▶ [Exercise goal] In the entries below, which lines run from the one containing "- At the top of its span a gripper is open" to the one containing "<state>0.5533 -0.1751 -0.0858"? Copy exactly those lines, ends included, and no others.

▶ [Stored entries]
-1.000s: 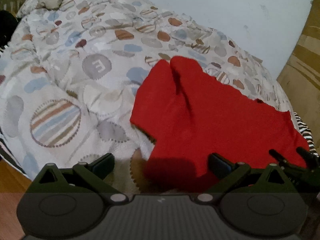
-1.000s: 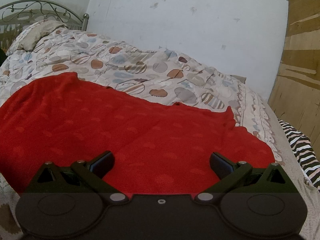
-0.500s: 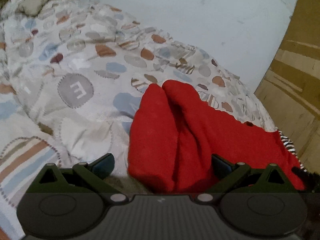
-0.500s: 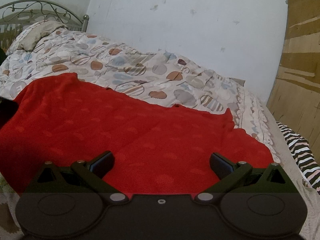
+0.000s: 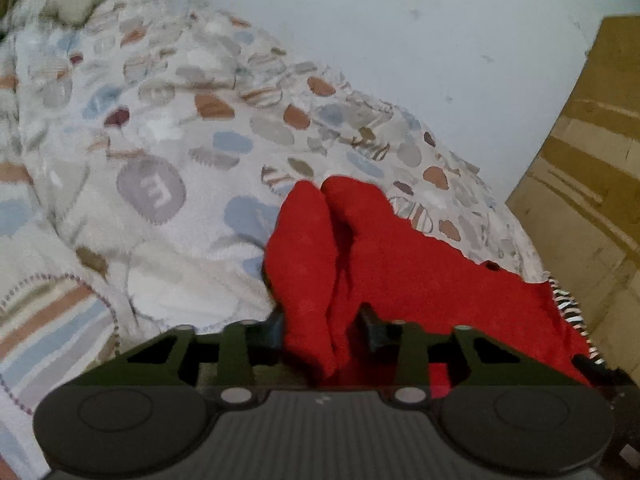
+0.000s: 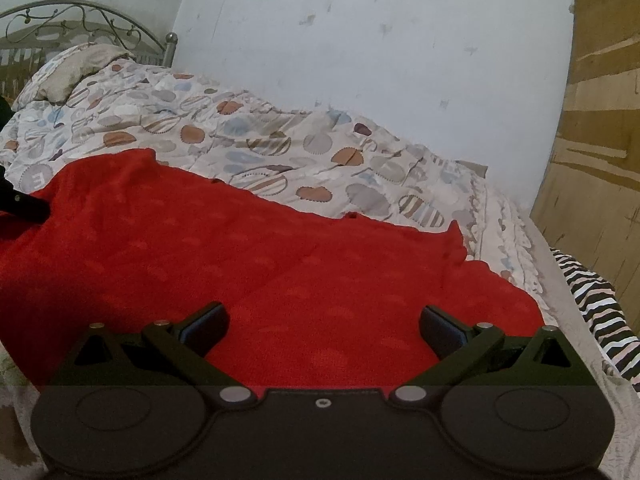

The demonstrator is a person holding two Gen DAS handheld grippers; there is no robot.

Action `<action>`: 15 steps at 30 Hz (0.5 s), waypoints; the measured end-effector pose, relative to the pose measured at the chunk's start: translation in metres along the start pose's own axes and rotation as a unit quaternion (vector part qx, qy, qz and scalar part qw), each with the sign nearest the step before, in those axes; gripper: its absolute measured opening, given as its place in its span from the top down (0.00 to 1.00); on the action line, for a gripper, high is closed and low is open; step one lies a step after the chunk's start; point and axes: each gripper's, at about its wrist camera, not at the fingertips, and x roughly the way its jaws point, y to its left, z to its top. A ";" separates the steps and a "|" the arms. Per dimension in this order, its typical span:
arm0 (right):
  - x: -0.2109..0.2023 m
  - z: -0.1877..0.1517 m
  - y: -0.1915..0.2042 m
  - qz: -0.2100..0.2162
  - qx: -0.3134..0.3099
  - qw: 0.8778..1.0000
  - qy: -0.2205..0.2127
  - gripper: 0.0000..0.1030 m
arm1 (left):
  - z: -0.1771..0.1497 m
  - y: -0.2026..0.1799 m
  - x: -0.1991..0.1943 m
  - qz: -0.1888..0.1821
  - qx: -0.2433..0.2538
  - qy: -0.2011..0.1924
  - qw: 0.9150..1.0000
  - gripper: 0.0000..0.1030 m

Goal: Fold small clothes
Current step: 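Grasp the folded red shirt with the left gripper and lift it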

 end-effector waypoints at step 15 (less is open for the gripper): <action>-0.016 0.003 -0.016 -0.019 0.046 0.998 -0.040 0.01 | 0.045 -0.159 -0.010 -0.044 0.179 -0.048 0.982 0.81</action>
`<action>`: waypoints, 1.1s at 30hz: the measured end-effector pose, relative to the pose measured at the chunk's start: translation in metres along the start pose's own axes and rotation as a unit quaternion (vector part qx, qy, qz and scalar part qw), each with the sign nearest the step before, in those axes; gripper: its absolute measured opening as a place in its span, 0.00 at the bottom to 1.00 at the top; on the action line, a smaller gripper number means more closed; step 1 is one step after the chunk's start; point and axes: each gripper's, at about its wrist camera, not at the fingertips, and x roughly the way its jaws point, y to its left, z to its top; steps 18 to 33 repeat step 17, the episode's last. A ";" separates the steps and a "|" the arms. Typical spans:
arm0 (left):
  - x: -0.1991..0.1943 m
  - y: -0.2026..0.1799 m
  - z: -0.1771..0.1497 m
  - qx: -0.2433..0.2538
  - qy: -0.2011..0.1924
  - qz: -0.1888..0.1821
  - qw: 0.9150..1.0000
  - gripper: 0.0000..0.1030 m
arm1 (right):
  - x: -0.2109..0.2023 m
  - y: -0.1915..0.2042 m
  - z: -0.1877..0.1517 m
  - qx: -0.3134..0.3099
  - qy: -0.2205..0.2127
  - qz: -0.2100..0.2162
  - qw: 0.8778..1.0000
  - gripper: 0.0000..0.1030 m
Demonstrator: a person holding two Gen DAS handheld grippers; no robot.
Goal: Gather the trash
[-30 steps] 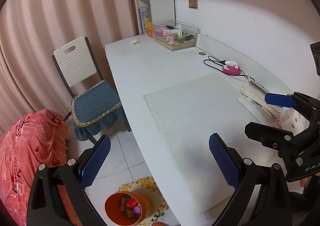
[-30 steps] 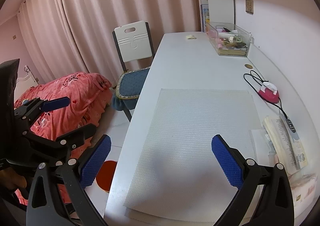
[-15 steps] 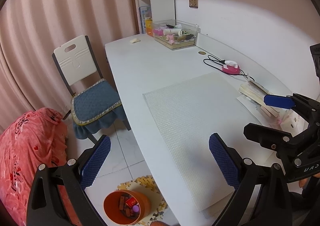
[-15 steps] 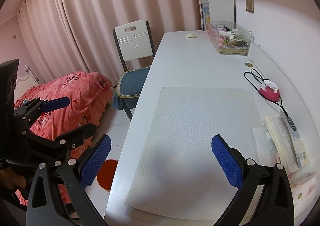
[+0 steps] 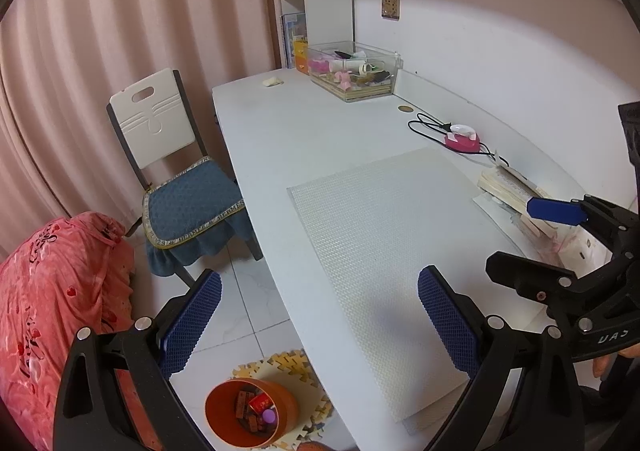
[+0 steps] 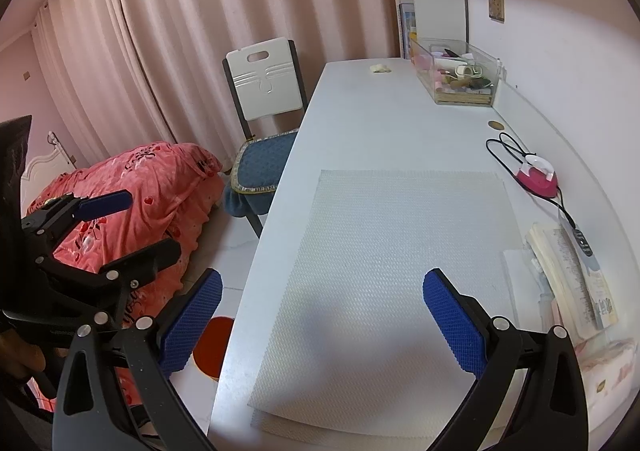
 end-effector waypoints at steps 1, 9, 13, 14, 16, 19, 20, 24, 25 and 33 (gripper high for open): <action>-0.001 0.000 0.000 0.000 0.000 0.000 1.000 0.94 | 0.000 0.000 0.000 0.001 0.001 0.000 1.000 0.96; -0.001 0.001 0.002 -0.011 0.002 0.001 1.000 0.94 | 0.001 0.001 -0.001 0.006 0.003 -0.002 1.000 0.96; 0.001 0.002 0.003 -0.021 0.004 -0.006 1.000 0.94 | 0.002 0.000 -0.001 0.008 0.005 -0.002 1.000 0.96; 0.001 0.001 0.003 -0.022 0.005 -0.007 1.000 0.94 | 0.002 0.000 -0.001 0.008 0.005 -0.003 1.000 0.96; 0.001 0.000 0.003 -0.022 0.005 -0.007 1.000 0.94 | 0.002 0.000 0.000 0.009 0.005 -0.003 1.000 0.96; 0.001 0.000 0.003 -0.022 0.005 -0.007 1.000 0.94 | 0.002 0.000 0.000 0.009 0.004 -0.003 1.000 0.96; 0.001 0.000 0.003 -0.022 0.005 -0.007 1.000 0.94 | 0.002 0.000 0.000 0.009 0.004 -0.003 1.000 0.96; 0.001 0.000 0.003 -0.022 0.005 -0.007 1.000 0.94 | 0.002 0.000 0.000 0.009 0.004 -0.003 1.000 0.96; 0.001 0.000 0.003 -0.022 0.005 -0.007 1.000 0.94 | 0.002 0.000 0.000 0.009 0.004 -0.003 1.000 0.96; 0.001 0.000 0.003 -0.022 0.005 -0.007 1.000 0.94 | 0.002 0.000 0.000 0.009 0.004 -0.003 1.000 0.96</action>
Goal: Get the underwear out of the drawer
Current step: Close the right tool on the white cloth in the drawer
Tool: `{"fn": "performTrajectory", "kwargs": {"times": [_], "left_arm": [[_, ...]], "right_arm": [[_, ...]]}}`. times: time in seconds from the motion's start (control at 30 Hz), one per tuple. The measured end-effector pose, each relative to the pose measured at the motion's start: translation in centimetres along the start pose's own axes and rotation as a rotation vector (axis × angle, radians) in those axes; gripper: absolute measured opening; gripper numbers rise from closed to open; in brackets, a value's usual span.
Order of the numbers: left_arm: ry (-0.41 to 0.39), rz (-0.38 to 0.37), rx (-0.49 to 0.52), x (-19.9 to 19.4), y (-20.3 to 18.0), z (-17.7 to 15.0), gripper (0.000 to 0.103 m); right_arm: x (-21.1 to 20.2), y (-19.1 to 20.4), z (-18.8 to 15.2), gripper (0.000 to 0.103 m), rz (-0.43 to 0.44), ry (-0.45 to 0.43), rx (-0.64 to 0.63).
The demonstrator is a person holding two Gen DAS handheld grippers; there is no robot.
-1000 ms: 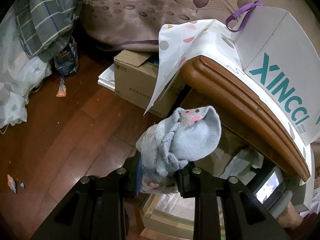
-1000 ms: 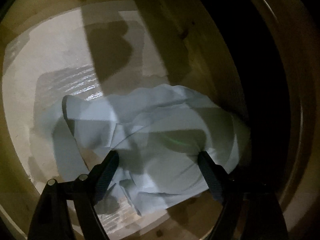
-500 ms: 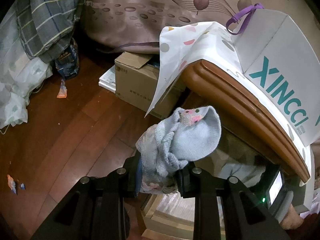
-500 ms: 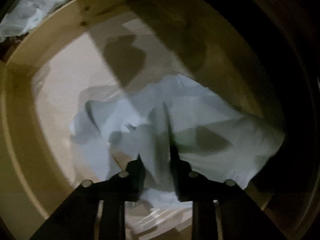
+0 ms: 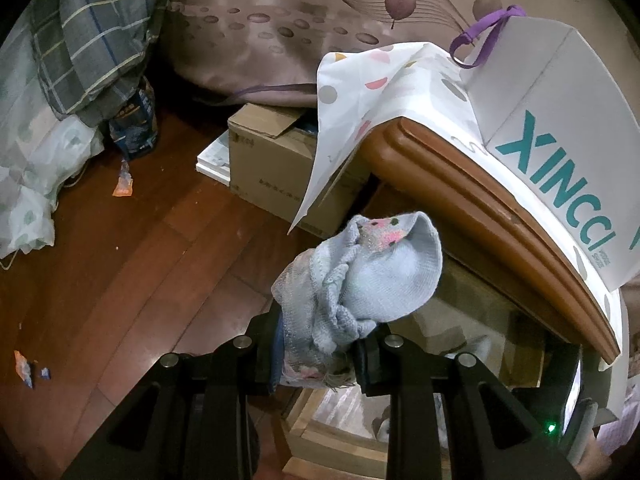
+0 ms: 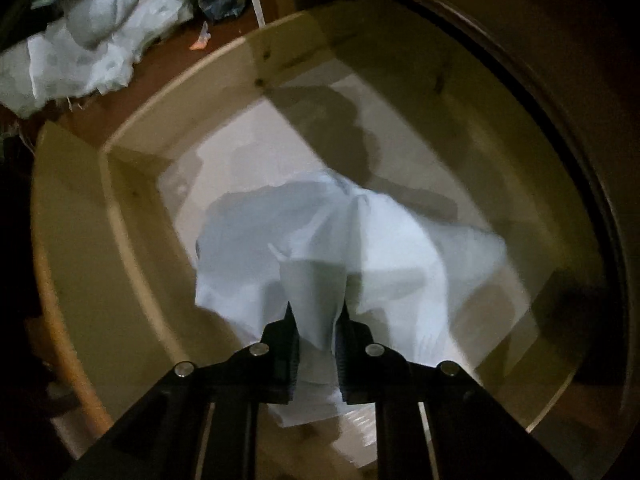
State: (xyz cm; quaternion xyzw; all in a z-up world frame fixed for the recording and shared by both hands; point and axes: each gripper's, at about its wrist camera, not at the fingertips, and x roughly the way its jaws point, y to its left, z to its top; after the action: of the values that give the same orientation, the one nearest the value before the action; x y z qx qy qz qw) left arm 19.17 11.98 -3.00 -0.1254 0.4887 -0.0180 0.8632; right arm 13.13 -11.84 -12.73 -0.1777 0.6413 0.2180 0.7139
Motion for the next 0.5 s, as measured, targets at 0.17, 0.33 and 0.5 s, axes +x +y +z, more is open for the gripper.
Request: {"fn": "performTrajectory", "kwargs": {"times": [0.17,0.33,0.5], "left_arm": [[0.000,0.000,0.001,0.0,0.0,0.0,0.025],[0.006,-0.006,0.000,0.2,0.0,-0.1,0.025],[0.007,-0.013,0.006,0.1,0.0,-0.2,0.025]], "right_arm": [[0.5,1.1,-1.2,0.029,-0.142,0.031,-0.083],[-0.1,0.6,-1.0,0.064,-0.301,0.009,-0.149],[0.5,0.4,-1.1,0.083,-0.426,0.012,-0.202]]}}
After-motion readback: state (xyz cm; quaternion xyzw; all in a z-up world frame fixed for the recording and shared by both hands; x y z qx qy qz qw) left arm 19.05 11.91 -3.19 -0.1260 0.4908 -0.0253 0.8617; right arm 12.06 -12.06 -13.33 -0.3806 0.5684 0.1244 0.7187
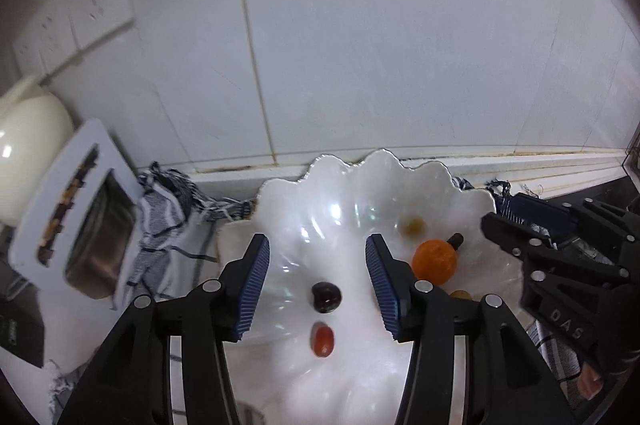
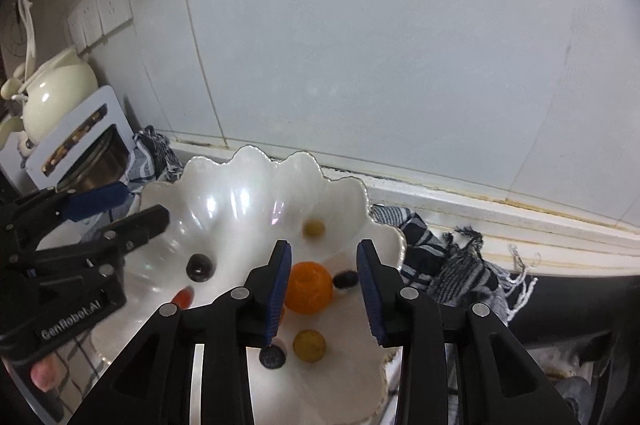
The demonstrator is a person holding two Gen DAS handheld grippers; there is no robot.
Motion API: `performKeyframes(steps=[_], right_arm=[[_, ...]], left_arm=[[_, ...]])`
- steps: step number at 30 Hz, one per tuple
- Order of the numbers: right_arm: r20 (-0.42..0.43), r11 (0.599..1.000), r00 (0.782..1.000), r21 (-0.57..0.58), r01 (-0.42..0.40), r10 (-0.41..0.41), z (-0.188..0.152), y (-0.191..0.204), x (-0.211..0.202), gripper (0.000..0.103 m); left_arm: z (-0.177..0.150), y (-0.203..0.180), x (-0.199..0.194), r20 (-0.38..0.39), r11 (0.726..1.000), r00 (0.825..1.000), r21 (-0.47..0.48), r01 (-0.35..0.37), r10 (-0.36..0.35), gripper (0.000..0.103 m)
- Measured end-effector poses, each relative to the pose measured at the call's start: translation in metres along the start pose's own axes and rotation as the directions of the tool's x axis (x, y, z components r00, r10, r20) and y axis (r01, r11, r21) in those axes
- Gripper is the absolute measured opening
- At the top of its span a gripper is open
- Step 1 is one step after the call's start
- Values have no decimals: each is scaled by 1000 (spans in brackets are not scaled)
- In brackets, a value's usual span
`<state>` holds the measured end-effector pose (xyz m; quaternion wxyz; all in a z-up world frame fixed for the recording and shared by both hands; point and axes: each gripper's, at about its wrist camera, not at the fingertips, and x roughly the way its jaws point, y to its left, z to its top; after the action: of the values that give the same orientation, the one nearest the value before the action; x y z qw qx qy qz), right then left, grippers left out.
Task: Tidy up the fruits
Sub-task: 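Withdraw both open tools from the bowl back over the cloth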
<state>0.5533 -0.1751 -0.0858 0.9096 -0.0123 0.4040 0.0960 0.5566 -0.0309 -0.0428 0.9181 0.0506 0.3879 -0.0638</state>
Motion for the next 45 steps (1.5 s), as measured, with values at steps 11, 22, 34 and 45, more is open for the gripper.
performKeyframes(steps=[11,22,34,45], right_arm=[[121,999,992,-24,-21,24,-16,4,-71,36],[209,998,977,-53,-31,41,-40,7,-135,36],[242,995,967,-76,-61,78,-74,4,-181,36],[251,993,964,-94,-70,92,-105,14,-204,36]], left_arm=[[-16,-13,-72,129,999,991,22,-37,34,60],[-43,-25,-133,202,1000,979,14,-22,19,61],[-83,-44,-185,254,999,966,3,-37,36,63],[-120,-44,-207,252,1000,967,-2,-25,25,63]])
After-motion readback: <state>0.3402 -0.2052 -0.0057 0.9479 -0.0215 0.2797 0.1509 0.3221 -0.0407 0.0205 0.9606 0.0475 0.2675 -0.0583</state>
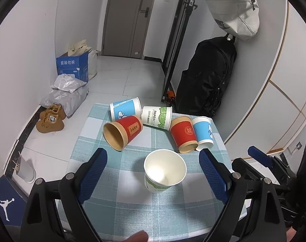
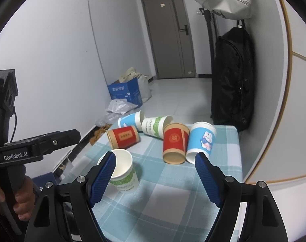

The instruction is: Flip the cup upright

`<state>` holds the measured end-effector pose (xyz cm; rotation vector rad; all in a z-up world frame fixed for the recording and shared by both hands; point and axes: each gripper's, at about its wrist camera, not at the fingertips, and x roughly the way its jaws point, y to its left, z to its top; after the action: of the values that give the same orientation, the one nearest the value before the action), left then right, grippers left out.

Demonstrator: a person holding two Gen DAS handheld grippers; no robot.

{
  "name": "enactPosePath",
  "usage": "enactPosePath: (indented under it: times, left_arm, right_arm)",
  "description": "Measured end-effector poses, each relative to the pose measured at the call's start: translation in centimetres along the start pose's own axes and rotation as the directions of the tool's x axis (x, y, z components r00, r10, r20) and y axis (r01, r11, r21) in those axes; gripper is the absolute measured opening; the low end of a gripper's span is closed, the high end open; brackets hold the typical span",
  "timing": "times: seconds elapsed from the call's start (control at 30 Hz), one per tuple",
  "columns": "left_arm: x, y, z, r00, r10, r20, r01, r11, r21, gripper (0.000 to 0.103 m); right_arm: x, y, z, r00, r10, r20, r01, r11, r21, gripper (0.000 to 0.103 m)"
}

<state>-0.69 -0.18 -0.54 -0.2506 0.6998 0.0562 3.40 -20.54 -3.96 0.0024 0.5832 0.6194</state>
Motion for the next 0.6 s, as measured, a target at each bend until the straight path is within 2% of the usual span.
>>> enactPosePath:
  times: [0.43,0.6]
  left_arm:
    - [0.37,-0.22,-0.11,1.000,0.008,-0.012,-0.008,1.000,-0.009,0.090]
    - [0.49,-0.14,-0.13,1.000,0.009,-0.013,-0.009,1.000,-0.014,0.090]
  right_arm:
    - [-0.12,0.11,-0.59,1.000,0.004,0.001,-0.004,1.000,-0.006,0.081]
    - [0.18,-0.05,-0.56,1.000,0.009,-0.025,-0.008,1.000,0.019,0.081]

▶ [Answer to the problem]
- At the top of its span a gripper is open
- Step 1 is one step after the call's start
- Values have no decimals: each is scaled by 1000 (spans in brackets are not scaled)
- In brackets, a value's usual span
`<state>` holds the measured end-effector pose (xyz m; quaternion wxyz; all in a z-up world frame fixed for the recording and shared by both hands; point and axes: each gripper's, at about its wrist camera, not at the fingertips, and x roughly the way its jaws point, y to its left, z to its top; after the action: of the values that give the same orientation, the one nearest the value before the action; x y z qw qx qy qz), right then left, grippers left out.
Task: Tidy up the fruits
Sub-task: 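Withdraw both open tools from the bowl back over the cloth
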<state>0.5533 -0.1751 -0.0858 0.9096 -0.0123 0.4040 0.0960 0.5566 -0.0309 -0.0428 0.9181 0.0506 0.3879 -0.0638</state>

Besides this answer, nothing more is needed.